Citation:
Zhao , Y , Zhao , W , Boney , R , Kannala , J & Pajarinen , J 2023 , Simplified Temporal Consistency Reinforcement Learning . in A Krause , E Brunskill , K Cho , B Engelhardt , S Sabato & J Scarlett (eds) , Proceedings of the 40th International Conference on Machine Learning . Proceedings of Machine Learning Research , vol. 202 , JMLR , pp. 42227-42246 , International Conference on Machine Learning , Honolulu , Hawaii , United States , 23/07/2023 . < https://proceedings.mlr.press/v202/zhao23k.html >
|
Abstract:
Reinforcement learning (RL) is able to solve complex sequential decision-making tasks but is currently limited by sample efficiency and required computation.
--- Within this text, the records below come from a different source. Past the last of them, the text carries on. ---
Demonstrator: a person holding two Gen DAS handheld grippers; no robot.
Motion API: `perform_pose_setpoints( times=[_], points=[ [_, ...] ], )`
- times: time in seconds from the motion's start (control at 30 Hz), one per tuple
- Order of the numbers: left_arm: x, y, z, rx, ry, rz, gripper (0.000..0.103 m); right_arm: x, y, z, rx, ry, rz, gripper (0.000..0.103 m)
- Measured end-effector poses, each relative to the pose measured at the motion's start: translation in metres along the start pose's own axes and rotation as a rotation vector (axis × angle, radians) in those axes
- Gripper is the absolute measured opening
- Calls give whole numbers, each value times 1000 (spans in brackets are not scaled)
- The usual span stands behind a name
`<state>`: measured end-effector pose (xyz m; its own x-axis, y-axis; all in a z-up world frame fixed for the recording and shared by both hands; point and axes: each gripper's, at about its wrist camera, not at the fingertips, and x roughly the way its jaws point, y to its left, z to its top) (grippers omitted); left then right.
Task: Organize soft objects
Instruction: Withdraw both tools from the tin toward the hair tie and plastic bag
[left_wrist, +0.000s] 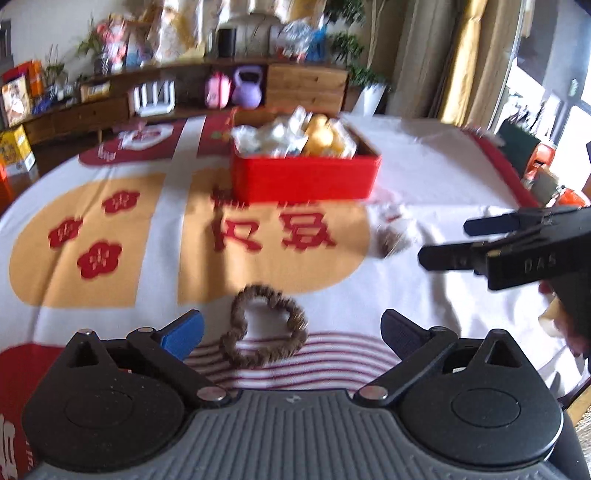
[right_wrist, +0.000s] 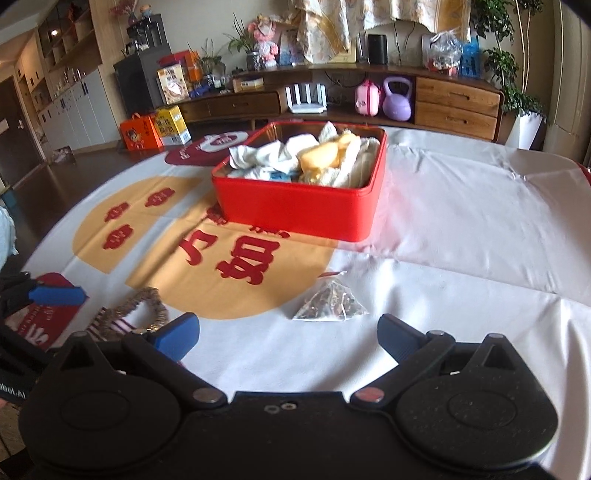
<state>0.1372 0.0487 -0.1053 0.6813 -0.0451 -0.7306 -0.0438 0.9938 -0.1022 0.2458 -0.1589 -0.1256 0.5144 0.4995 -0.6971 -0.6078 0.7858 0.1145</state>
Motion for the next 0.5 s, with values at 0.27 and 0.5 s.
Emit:
perform_pose_setpoints(
  times=[0.27,0.5],
  points=[
    [23,8,-10,-4,51,46,103,31,-5,7,5,55,-14,99],
    [35,2,-15,66,34,115,102,50,-6,10,-16,86,-37,81]
  ],
)
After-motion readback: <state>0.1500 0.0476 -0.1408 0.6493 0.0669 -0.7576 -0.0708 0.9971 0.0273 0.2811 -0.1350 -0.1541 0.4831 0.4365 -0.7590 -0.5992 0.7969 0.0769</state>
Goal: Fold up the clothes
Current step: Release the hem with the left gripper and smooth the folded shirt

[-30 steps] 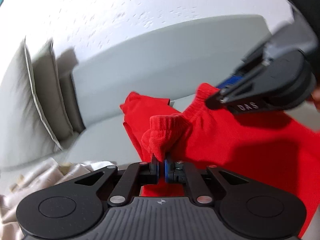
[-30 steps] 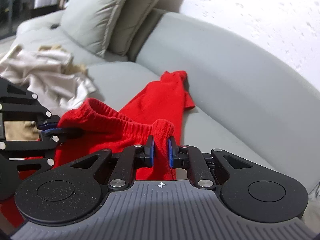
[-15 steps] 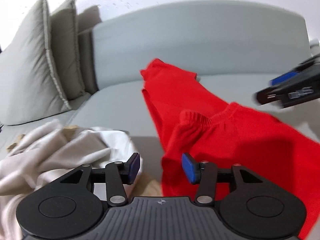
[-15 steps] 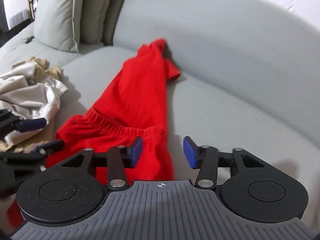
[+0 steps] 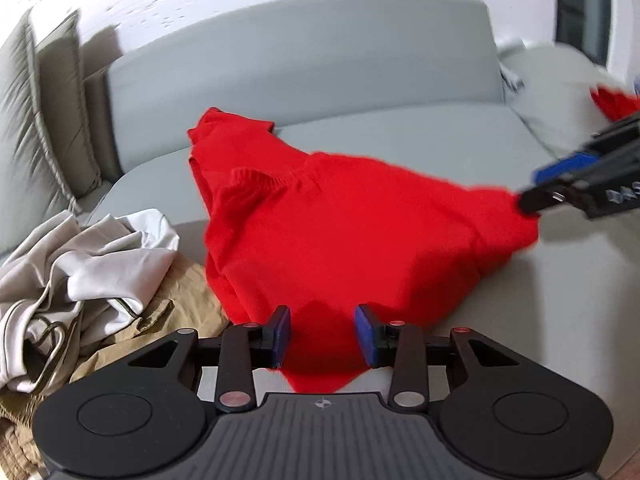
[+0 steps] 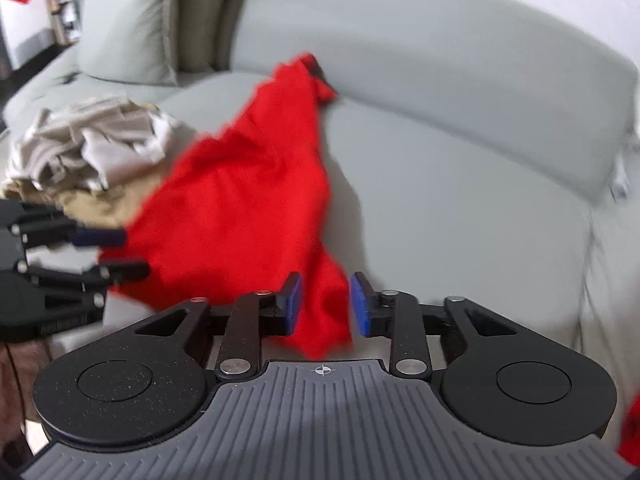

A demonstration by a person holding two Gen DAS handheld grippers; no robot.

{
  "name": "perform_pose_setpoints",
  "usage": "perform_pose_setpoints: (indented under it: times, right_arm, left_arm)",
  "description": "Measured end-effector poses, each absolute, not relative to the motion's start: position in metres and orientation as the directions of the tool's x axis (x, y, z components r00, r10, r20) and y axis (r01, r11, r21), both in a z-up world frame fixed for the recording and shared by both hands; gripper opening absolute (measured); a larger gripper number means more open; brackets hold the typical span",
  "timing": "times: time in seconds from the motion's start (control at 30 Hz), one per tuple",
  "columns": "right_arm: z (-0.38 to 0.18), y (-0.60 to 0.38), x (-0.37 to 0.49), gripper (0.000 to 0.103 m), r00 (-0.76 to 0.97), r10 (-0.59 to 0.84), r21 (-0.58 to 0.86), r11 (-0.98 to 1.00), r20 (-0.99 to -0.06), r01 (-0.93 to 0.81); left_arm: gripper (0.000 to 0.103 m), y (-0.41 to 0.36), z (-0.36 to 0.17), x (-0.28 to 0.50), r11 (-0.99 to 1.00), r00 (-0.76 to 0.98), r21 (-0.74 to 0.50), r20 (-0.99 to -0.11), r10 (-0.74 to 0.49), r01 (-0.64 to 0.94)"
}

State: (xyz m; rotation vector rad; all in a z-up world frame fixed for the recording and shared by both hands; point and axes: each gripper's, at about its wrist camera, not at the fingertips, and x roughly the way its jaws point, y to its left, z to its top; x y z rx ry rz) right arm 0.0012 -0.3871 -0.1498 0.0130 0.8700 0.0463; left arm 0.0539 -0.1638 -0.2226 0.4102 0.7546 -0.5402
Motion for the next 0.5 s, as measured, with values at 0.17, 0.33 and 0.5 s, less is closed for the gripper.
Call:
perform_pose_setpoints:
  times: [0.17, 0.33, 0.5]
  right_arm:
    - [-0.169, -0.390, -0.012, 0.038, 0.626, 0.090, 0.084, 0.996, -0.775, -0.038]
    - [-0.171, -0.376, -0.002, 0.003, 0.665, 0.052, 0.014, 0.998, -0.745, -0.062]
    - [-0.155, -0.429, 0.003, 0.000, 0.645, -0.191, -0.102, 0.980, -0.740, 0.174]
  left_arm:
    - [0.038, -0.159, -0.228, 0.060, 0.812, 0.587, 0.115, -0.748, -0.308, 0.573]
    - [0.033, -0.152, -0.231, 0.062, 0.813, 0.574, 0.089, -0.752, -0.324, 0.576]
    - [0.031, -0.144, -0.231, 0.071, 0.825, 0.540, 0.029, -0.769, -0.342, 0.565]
To improve sample efficiency, recent work focuses on model-based RL which interleaves model learning with planning. Recent methods further utilize policy learning, value estimation, and, self-supervised learning as auxiliary objectives. In this paper we show that, surprisingly, a simple representation learning approach relying only on a latent dynamics model trained by latent temporal consistency is sufficient for high-performance RL. This applies when using pure planning with a dynamics model conditioned on the representation, but, also when utilizing the representation as policy and value function features in model-free RL. In experiments, our approach learns an accurate dynamics model to solve challenging high-dimensional locomotion tasks with online planners while being 4.1× faster to train compared to ensemble-based methods. With model-free RL without planning, especially on high-dimensional tasks, such as the Deepmind Control Suite Humanoid and Dog tasks, our approach outperforms model-free methods by a large margin and matches model-based methods’ sample efficiency while training 2.4× faster.
|